La tonalité du communiqué de Pierre Cohen, dernier opposant déclaré à la troisième ligne de métro, tranche toutefois avec les réactions des autres acteurs du dossier « transport » de l’agglomération. L’association 2P2R se garde de crier victoire, préférant tendre la main à Jean-Michel Lattes pour signer la paix des braves, moyennant une rallonge (40 millions) au budget vélo afin d’accéler le REV et pérénisser les « corona-pistes » cyclables apparues à la sortie du premier confinement. Enfourchant la même ligne de modération, les élus de la liste Archipel de Toulouse se déclarent « force de proposition auprès de la majorité dans l’esprit d’une réussite collective au service des habitants ». Marc Péré, maire L’Union et candidat déclaré aux prochaines élections départementales, se démarque quelque peu d’Antoine Maurice, désigné tête de liste aux élections régionales par EELV, en proposant dans La Dépêche du Midi de couper la poire en deux : 6 lignes de RER et une ligne de métro raccourcie à sa partie Colomiers-Matabiau, pour un coût évalué à 3 milliards.
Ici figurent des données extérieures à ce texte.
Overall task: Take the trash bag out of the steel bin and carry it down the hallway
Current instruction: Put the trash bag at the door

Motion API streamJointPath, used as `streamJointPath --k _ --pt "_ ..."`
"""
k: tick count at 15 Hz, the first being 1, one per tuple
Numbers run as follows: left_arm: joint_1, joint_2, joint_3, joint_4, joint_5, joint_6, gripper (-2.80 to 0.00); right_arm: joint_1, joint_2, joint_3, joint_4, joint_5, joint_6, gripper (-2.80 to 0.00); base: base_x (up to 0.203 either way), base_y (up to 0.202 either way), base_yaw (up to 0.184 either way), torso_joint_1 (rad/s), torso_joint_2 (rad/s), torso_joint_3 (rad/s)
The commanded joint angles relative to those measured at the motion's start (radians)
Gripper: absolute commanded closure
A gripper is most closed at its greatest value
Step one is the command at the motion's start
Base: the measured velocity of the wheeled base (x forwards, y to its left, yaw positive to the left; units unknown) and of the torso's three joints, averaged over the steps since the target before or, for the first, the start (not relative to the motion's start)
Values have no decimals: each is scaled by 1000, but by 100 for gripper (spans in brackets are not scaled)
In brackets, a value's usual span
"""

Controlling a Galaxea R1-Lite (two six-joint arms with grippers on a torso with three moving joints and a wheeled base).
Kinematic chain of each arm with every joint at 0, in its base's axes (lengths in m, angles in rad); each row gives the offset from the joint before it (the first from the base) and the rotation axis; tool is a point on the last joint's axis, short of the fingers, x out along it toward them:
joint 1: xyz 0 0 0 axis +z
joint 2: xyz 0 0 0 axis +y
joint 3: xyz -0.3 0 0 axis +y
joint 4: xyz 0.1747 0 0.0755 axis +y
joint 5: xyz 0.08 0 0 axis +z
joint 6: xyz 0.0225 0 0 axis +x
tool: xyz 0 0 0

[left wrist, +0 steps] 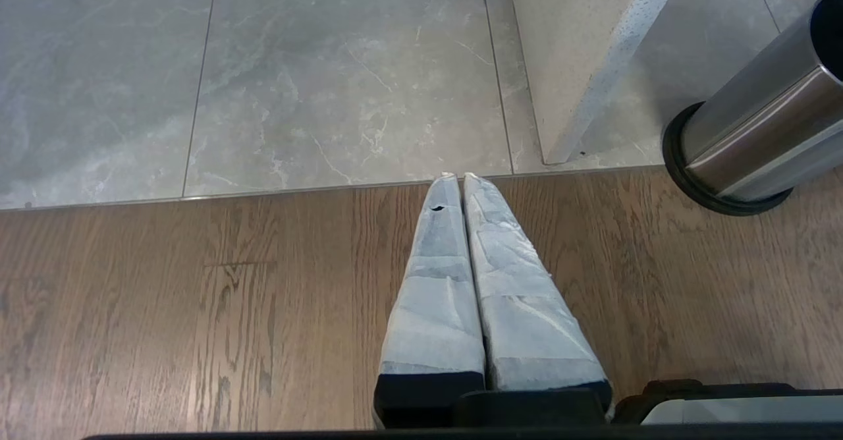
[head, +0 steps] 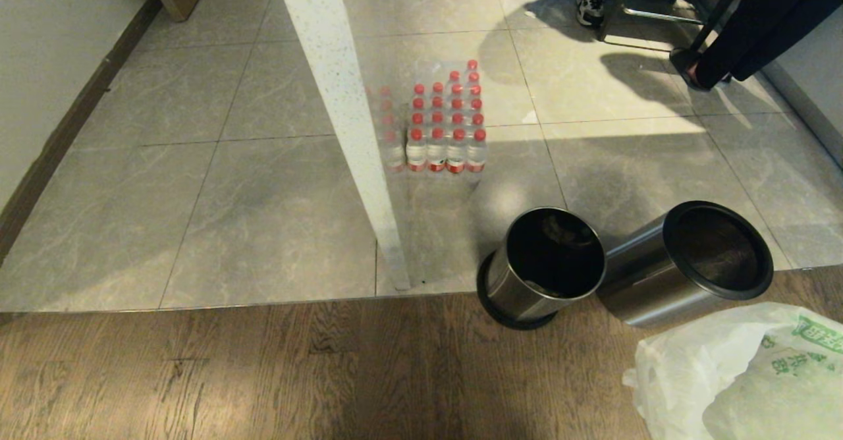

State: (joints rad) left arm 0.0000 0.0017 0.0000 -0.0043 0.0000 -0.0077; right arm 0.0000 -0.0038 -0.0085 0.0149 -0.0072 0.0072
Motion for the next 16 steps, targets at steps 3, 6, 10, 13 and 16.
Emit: streamJointPath --k 3,6,10,13,16 --pt "0 0 0 0 0 -3 0 0 2 1 0 0 -1 0 0 0 0 2 2 46" --pt "0 0 0 -2 0 -3 0 0 2 1 0 0 -1 0 0 0 0 0 1 167" --pt "0 0 0 0 0 -3 0 0 2 0 0 0 -1 0 0 0 0 3 2 201" --pt "0 0 0 0 0 -3 0 0 2 1 0 0 -1 0 0 0 0 2 2 202" --pt "0 0 0 -2 0 -3 0 0 2 0 0 0 -1 0 0 0 0 2 3 203"
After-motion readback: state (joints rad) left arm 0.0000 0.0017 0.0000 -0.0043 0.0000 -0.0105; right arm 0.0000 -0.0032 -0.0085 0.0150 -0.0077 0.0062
Moudenc et Delga jouent au ping-pong sur les rails

L’association Rallumons l’Etoile se garde bien de prendre parti. Se cantonnant sur un registre plus technique que politique, ce collectif constitué en « lobby pro-RER » estime possible, dès 2022, de cadencer des « omnibus » toutes les 30 minutes sur l’ancienne « ligne C » entre la gare des Arènes et Colomiers, et des trains toutes les heures sur une ligne Montauban-Castelnaudary en traversant la gare Matabiau. Mais la région Occitanie, compétente en matière ferroviaire, hésite à s’engager financièrement dans un super syndicat mixte à l’échelle péri-urbaine sur le modèle du STIF, qui gère les RER de la région parisienne. « Delga ne veut pas mettre un doigt dans Tisséo. Elle se contente de jouer au ping-pong avec Moudenc, comme Malvy avant elle » constate Pierre Cohen.

Il semble plus facile pour la région et la métropole de réclamer une LGV au gouvernement que de s’accorder sur « les trains du quotidien ». En attendant, le tramway T2 qui desservait l’aéroport de Blagnac depuis 2015 va bel et bien cesser de circuler en 2022. Un nouveau terminus provisoire va être aménagé devant le centre culturel Odyssud de Blagnac, le temps de construire la nouvelle station Jean Maga de la troisième ligne de métro, précise une délibération votée en catimini lors de la dernière réunion syndicale de Tisséo, à la veille de Noël. Les rames du tram seront remplacées à l’issue du chantier par de nouvelles « navettes automatiques ». Ce n’est même plus un scoop.